Where Fliki earns its place, and why it works as an all-in-one alternative to stitching several of these together, is the layer that sits on top of the recording. Most screen recorders stop at the export. Fliki records in the browser and then, in the same project, auto-captions the video, trims your filler words, lets you swap your voice for a cleaner AI narrator, adds an AI avatar trainer if you do not want to be on camera, and translates the whole thing into 80-plus languages with one click. For L&D teams, it also generates full modules from a script or slide deck, adds quiz checkpoints, and exports LMS-ready files. If your goal is "record once, make it accessible, and ship it to every region," that consolidation is the point. You can compare it against others on our alternatives page, and there is a broader roundup in our best AI video generators guide.

Final thoughts

Recording a training video that people finish is not about production polish. It is about respecting the viewer's attention: one clear objective, a tight script, clean audio, the right recording method for the content, ruthless editing, captions, and a sensible place to host it. Get those right and even a simple screen recording will outperform an expensive video that ignores them.

If you want to try the fast path, you can record your screen and turn it into a captioned, multilingual training video for free with Fliki. Record one short module, add captions, and see how close to publish-ready a single pass gets you.

FAQs

Plan around one learning objective, write a loose script using a Tell-Show-Do structure, record narration and screen deliberately in short takes with a good microphone, then edit tightly, add captions, and publish to your LMS or knowledge base. Screen recording suits software and process training, while a talking head or AI avatar suits welcome and conceptual content.

Keep any single continuous segment under about six minutes, which is where viewer engagement holds up best. For genuine skill training, longer is acceptable, and the most-preferred length for instructional content is around 10 to 19 minutes, but you should still break long topics into a series of short, clearly labeled modules rather than one long file.

At minimum, a screen recorder and a decent USB microphone. Free options include OBS Studio and built-in OS tools. Loom is fast for quick clips, Camtasia is best for polished editing, and Fliki records in the browser and adds captions, AI voiceover, and translation in one place.

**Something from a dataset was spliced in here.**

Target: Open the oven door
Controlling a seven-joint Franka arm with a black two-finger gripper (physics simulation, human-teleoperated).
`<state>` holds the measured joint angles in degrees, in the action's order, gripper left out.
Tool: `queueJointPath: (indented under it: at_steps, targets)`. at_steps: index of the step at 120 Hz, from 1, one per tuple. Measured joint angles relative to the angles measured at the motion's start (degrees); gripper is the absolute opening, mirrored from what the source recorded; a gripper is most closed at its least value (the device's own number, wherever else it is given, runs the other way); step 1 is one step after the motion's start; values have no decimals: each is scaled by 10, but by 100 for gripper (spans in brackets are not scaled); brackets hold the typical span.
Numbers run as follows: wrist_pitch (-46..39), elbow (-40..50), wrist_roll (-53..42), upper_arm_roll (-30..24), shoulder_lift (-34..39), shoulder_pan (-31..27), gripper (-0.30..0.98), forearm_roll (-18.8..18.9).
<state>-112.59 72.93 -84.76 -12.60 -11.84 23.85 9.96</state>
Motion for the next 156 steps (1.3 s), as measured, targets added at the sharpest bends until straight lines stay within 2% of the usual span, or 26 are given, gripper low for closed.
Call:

No. Most procedural training is better as a narrated screen recording. Use your webcam for the intro and human moments, or use an AI avatar as a consistent on-screen trainer if you would rather not film yourself.

Add accurate captions (aim for around 99 percent accuracy), provide a downloadable transcript, describe anything shown only visually, and use a player that supports captions and keyboard navigation. Section 508 and the ADA make these requirements for many workplaces, not just nice-to-haves.

Reuse a script template, record in short takes, and use a tool that automates the slow parts: auto-captioning, filler-word trimming, and one-click translation. Generating narrated modules from an existing SOP or slide deck can cut a multi-day production down to under an hour.